Court OKs arrest for not wearing seat belt
WASHINGTON (AP) – A divided Supreme Court ruled Tuesday that police can arrest and handcuff people for minor traffic offenses, saying the authority flows naturally from the right to pull someone over.
The court ruled 5-4 in the case of a Texas woman handcuffed in front of her small children and briefly jailed for failing to wear a seat belt.
Gail Atwater said the belts were unfastened only to help the family peer out for a distraught 4-year-old’s lost toy. A police officer saw her as endangering her children and ordered her to jail.
”The question is whether the Fourth Amendment forbids a warrantless arrest for a minor criminal offense, such as a misdemeanor seat belt violation punishable only by a fine. We hold that it does not,” Justice David H. Souter wrote for the court majority.
Unpersuaded, Justice Sandra Day O’Connor wrote for the minority that the ruling ”cloaks the pointless indignity that Gail Atwater suffered with the mantle of reasonableness.”

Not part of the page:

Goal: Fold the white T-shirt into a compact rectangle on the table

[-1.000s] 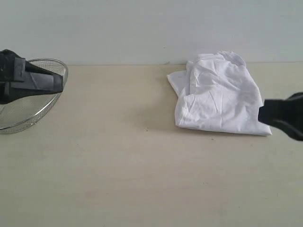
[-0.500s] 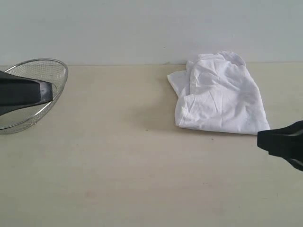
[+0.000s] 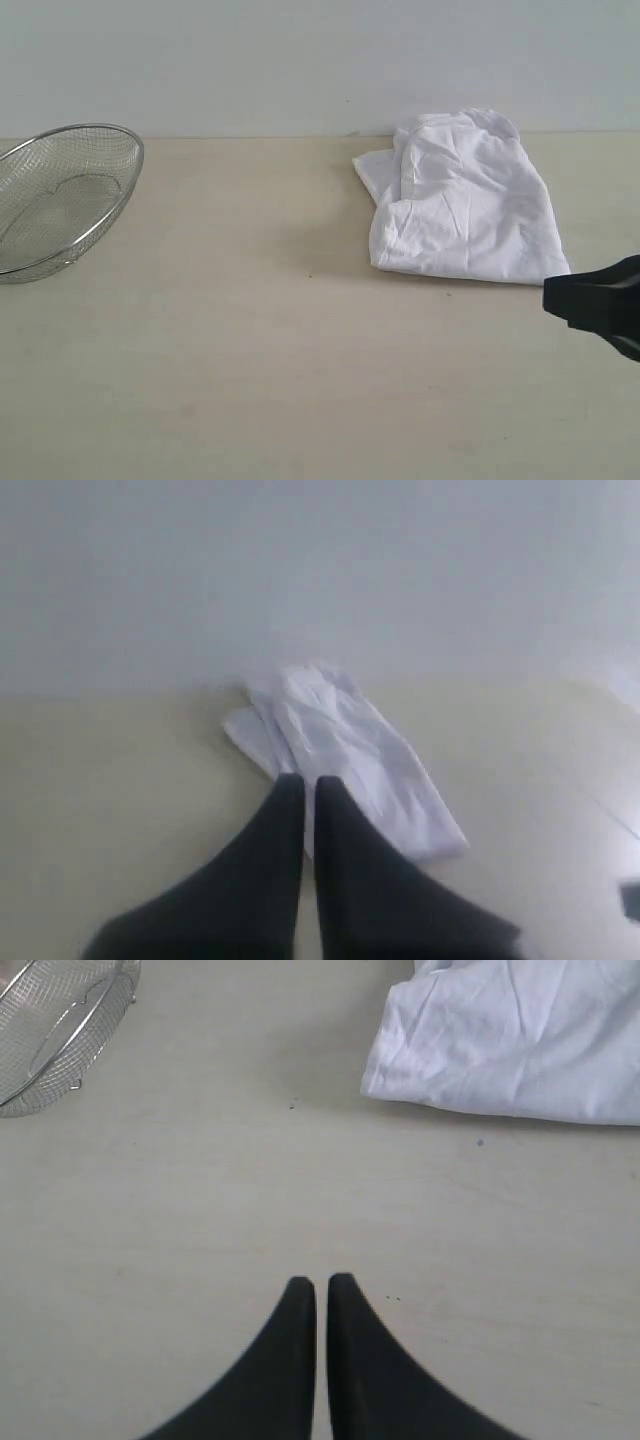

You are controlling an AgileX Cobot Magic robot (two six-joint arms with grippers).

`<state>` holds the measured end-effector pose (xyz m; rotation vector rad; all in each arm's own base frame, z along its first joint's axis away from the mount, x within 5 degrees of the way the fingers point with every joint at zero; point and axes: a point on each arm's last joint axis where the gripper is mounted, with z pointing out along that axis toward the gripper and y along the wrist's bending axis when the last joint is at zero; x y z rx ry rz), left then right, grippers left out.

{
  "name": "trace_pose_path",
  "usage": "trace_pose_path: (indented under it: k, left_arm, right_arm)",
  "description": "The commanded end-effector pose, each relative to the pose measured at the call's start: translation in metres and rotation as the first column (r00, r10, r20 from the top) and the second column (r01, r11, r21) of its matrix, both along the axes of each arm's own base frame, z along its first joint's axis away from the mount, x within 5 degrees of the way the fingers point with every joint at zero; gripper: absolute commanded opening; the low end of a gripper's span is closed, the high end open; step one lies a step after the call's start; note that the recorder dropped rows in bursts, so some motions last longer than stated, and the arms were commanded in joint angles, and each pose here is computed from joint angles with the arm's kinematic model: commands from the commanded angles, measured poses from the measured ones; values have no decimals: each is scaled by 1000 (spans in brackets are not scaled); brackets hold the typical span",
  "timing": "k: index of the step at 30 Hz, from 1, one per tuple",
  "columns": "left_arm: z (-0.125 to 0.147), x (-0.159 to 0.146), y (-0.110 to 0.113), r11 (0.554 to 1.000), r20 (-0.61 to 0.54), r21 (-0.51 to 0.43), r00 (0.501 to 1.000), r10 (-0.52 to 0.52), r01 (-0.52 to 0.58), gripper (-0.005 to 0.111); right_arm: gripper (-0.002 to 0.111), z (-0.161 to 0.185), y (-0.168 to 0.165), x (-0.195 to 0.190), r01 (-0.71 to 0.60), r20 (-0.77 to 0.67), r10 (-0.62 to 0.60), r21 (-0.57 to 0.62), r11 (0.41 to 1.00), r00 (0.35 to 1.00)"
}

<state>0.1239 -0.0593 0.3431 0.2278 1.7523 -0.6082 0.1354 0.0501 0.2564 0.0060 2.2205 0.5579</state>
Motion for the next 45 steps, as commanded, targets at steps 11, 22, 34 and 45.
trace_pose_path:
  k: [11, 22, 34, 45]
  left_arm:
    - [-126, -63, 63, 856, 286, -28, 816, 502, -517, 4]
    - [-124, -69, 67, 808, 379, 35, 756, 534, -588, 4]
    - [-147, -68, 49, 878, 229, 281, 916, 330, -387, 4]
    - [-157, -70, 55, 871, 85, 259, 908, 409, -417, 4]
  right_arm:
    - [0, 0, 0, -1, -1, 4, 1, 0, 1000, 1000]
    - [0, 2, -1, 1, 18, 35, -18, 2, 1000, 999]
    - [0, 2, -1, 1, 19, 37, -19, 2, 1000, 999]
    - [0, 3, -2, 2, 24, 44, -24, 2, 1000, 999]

The decision could affect any of the nation’s 185 million licensed drivers. Texas is one of several states with laws specifically allowing this kind of arrest, and the Supreme Court ruling means that other states could pass similar laws without fear of constitutional problems.
Although Atwater is white, Steven Shapiro, legal director for the American Civil Liberties Union, said he was concerned that police stopping minority drivers through racial profiling would use her case to justify arrests.
The issue for the court was not whether Officer Bart Turek had the right to stop Atwater in the 1997 incident in Lago Vista, Texas. He did, because with one look at 4-year-old Mackinley’s face pressed against the windshield of Atwater’s pickup truck, Turek saw a clear violation.
True enough, Atwater conceded. But she contended Turek did not then have the right to arrest her and place her in a cell for an hour before she posted bail. That was, in effect, a punishment worse than the maximum $50 fine the state could collect for a seat belt violation, and was thus unreasonable under the Fourth Amendment, she said.
Police officers at the side of a road should not have to figure out where to draw that line, Souter wrote on behalf of himself and an unusual lineup of justices.
”There is no dispute that Officer Turek had probable cause to believe that Atwater had committed a crime in his presence. She admits that neither she nor her children were wearing seat belts,” Souter wrote for the majority.
”Turek was accordingly authorized (but) not required … to make a custodial arrest without balancing costs and benefits to determine whether or not Atwater’s arrest was in some sense necessary.”
Atwater’s arrest was surely embarrassing and may not have been necessary, but it was nonetheless constitutional, Souter wrote. Such cases are rare, and do not merit ”development of a new and distinct body of constitutional law,” he wrote.
Souter, normally one of the court’s more liberal members, was joined by swing voter Justice Anthony M. Kennedy and the court’s three most conservative members: Chief Justice William H. Rehnquist and Justices Clarence Thomas and Antonin Scalia.
The court’s other traditional swing voter, O’Connor, led the four-member minority.
The majority ignored the constitutional guarantee against unreasonable search and seizure ”in the name of administrative ease,” she wrote.
Atwater was driving her two children home from soccer practice when a prized toy – her son’s rubber model of a bat – flew onto the roadside of Dawn Drive.
The child screamed for her to go back and look, Atwater said.
Atwater said she allowed her children to unbuckle their seat belts, as she did, so all could crane their necks while she slowly retraced their path.
There was no other traffic on the road, she said, until Turek’s cruiser appeared.
Turek handcuffed Atwater’s wrists behind her back and placed her in a police cruiser. A friend came to pick up Atwater’s children while she was taken to a police station. There, police took her mug shot and placed alone in a cell until she posted $310 in bail.
She later pleaded no contest and paid the $50 fine.
Atwater and her husband sued the city and the police officer, saying the arrest violated her constitutional rights. The case never went to trial.
”What happened to Gail is not unusual,” her husband, Michael Haas, said after the ruling. ”It’s happened to a lot of people. We think people are brought up to think police are good and no one wants to believe some incredible story of what happened to Gail.”
The case is Atwater v. Lago Vista, 99-1408.